J’ai décidé en ce premier week-end de déroger à ma règle et de vous proposer un vrai livre « utilitaire ». Il n’y a rien de pire que d’offrir un cadeau qui sert à un enfant, il vous en voudra le restant de sa vie. Ce livre n’est pas vendu en librairie mais au porte-à-porte par un ex-agent du service public. Il n’a pas la prétention d’égaler les plus grands auteurs du répertoire et cependant, il recèle à bien des égards toute la mythologie littéraire. Il est, par essence, le terreau de toute création artistique, un préalable à l’imaginaire, la preuve, il compile les prénoms et les rues. Il entrouvre des univers parallèles. À sa façon, il est aussi poétique que métaphysique, pratique qu’exotique. Il renseigne sur les jours de marchés. Il indique à l’habitant près, la population exacte de toutes les communes d’un département. Sérieusement, depuis combien de temps n’avez-vous pas lu quelque chose d’aussi pénétrant et mélancolique. L’ouvrir, c’est plonger dans son enfance. Vos aïeux surgissent à chaque page. Ma grand-mère ne se séparait jamais de lui.
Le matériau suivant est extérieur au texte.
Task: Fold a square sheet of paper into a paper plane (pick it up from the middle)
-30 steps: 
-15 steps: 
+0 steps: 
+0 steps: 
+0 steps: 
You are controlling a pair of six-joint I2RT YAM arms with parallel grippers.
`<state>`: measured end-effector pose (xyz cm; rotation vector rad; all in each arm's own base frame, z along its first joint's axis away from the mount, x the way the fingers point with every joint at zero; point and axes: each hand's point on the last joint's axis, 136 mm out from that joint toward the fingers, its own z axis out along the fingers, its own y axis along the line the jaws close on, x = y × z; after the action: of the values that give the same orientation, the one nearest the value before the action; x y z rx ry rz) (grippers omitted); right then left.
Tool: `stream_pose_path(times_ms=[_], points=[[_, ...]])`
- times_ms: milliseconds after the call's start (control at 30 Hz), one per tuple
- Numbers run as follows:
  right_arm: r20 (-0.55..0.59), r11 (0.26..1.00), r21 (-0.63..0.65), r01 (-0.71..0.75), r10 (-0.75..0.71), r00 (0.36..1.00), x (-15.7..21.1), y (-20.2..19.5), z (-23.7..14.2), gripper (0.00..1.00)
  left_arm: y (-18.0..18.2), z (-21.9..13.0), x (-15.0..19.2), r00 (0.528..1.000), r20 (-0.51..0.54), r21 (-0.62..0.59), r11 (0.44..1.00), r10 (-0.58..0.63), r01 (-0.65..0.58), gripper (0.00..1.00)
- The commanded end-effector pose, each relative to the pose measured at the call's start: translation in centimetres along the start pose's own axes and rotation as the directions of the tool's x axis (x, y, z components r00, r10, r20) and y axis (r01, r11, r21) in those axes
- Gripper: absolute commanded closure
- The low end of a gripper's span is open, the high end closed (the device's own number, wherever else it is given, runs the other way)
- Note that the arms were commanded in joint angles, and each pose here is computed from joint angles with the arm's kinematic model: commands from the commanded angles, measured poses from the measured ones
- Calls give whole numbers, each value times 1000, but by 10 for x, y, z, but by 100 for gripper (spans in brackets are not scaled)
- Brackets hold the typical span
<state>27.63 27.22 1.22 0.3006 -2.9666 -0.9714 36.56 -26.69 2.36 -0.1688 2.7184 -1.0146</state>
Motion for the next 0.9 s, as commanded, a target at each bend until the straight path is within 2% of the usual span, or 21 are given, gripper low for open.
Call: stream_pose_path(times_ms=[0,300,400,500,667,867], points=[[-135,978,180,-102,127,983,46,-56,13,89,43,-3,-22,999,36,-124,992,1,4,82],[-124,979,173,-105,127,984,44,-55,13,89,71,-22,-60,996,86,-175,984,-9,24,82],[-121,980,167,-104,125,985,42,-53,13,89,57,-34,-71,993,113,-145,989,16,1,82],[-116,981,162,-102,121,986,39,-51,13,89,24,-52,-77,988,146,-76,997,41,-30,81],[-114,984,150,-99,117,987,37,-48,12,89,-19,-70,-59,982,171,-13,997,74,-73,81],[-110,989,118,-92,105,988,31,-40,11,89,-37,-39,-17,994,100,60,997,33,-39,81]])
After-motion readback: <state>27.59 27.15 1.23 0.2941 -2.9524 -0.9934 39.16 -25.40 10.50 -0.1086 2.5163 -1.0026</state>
Elle le consultait presque quotidiennement et le manipulait aussi souvent que son chapelet.

Ce condensé de souvenirs à la mine rectangulaire se paye le luxe de vous apprendre l’origine des légumes oubliés et de lister les anniversaires de mariage (29 ans : velours ; 46 ans : lavande). Le langage des fleurs (la capucine pour l’indifférence ou le zinnia pour l’inconstance) y trouve également refuge. Le calendrier des Postes continue de perpétrer les usages qui font le lit de notre identité. Sa permanence dérisoire est un signe de modernité.